SOBRE LA CONSTITUCIÓN Y EL ESTADO DE DERECHO

Gabriel Orellana Rojas

Sobre la reforma Constitucional. Un fantasma recorre varios países de la América Latina: reformar sus constituciones políticas. Chile y Perú son hoy un buen ejemplo de ello. En Guatemala comienzan a soplar los vientos en el mismo sentido y por este motivo me interesa compartir, engarzadas, algunas reflexiones sobre el tema, vertidas por Guillermo Cabieses en su artículo titulado Un fetiche constitucional (El Comercio.pe 22.07.2021).

«La Constitución no es el problema. Lo son los gobernantes».

Por algún motivo místico hay quienes sostienen que [la Constitución] es la causa de todos nuestros problemas, que su reemplazo remediaría nuestros males. Una asamblea constituyente sería iluminada por la providencia y redactaría un documento divino dictado por el “pueblo”, tal cual la recitación del Corán por Alá a Mahoma. Esta nueva constitución terminaría con la corrupción y restauraría nuestra dignidad. Sería la solución de todos nuestros problemas; y sospechamos que, incluso, haría llover maná.

Todos sabemos (o deberíamos saber), empero, que una constitución no es un documento milagroso, sino una herramienta de control del poder estatal. Cualquier propuesta para su modificación, por más enmascarada que se encuentre con ofertas de bendiciones, lo único que pretende es ampliar los poderes del Estado a costa de una correlativa restricción de libertad de los ciudadanos.

El discurso sobre el cambio de constitución está arropado de argumentos demagógicos sobre la inclusión de derechos que supuestamente no están en nuestra Carta Magna (como la vida, la salud o la educación), cuando sí están. Basta leer la Constitución para saber que eso es falso. Es claro que lo único que realmente se pretende es la modificación del régimen económico actual».

Sobre el Estado de Derecho. Por otra parte, el columnista mexicano, José Elías Romero Apis, plantea agudas reflexiones sobre el Estado de Derecho, a las que aúna la claridad expositiva y la actualidad que se vive en nuestros países.

En los sistemas modernos cuando el César obedece la ley, se llama Estado de derecho. Cuando la desobedece, se llama tiranía. Cuando simula que la obedece, se llama dictadura. Y cuando tan sólo dice que la obedece, se llama demagogia.

A su vez, cuando los gobernados obedecen la ley, se llama legalidad. Cuando la desobedecen, se llama delincuencia. Cuando simulan que la obedecen, se llama falsedad. Y cuando tan sólo dicen que la obedecen, se llama farsa.

Ahora bien, ¿A quién se debe obedecer? ¿Al gobernante, al gobernado o a la ley?

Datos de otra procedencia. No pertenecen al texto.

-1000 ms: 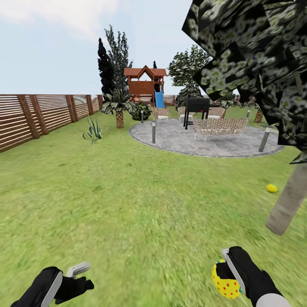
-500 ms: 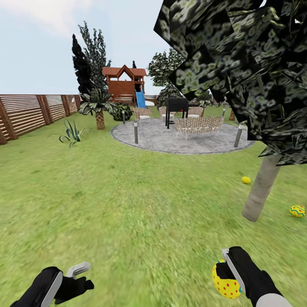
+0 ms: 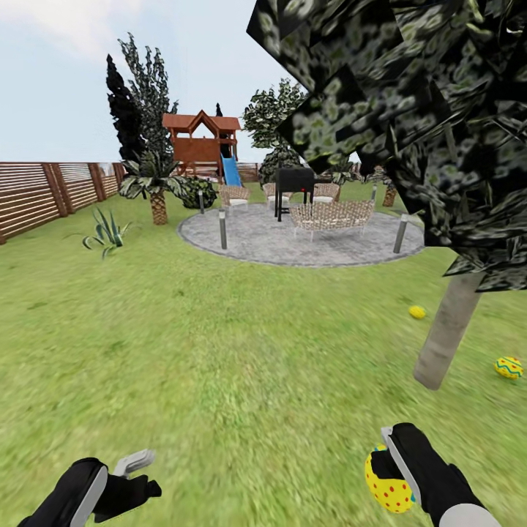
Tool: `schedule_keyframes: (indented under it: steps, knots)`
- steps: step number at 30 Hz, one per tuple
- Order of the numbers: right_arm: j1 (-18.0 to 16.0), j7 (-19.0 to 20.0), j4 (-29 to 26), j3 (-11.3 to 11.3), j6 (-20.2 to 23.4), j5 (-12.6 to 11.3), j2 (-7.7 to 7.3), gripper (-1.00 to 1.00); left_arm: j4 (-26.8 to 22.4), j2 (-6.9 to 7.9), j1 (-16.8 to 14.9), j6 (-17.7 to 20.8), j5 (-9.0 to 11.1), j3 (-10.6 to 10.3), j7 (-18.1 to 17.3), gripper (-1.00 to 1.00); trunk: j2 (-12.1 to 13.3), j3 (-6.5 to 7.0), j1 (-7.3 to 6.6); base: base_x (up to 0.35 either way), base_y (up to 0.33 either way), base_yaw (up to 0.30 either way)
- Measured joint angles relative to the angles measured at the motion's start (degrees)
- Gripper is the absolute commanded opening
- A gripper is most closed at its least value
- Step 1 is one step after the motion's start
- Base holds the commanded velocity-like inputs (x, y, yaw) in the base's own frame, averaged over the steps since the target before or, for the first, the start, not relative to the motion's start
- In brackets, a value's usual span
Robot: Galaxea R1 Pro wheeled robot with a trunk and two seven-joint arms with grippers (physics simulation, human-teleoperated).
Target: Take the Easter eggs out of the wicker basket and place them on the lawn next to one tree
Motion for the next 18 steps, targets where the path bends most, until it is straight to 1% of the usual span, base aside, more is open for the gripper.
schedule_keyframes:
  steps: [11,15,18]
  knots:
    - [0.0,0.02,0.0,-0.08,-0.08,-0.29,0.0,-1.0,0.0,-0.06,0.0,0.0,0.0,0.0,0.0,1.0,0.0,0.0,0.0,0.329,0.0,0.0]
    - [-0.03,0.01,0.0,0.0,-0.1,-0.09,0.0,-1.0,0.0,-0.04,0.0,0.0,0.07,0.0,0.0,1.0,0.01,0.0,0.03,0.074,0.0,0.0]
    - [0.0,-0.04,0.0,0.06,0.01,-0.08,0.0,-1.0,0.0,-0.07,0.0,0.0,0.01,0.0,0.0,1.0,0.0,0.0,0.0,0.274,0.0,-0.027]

Y, por consecuencia de lo anterior, ¿A quién debemos preguntar lo que quiere, para que bedezcamos su voluntad? ¿Al gobernado, aunque sea en contra de la ley? ¿Al gobernante, aunque sea en contra del gobernado? ¿O a la ley, aunque sea en contra del gobernante?

Aclaro tres posiciones personales. Como demócrata, me gusta que la voluntad de los gobernados sea tomada en cuenta. Como político, me parece inteligente que el gobernante la tome en cuenta. Como abogado, me parece imperativo que la voluntad de la ley prevalezca sobre la del gobernante y sobre la del gobernado. […]

En fin, como casi todos los seres modernos y civilizados, me gusta la democracia y me gusta la justicia. Pero, como casi todos los seres sensatos, reconozco que ambas pueden existir sin la otra. Democracia sin justicia puede ser el linchamiento. Es democrático, pero es injusto. Justicia sin democracia puede ser la sentencia. Es justa, pero no es democrática.

Hace 50 años, mi padre me recomendó que, como abogado siempre le preguntara a la ley y, como político, siempre le preguntara al pueblo. Pero que a cada uno le hiciera la pregunta correcta. […].

Según el caso, preguntemos a la ley, al jefe, al pueblo, a los hijos, a la pareja, a los amigos y, a veces, hasta a los desconocidos. Pero, a cada quién tan sólo lo que le debemos preguntar.

«Preguntemos al César lo que quiere el César y preguntemos a la ley lo que ordena la ley.» (Lo del César y lo de la ley. Excélsior. 23.07.2021).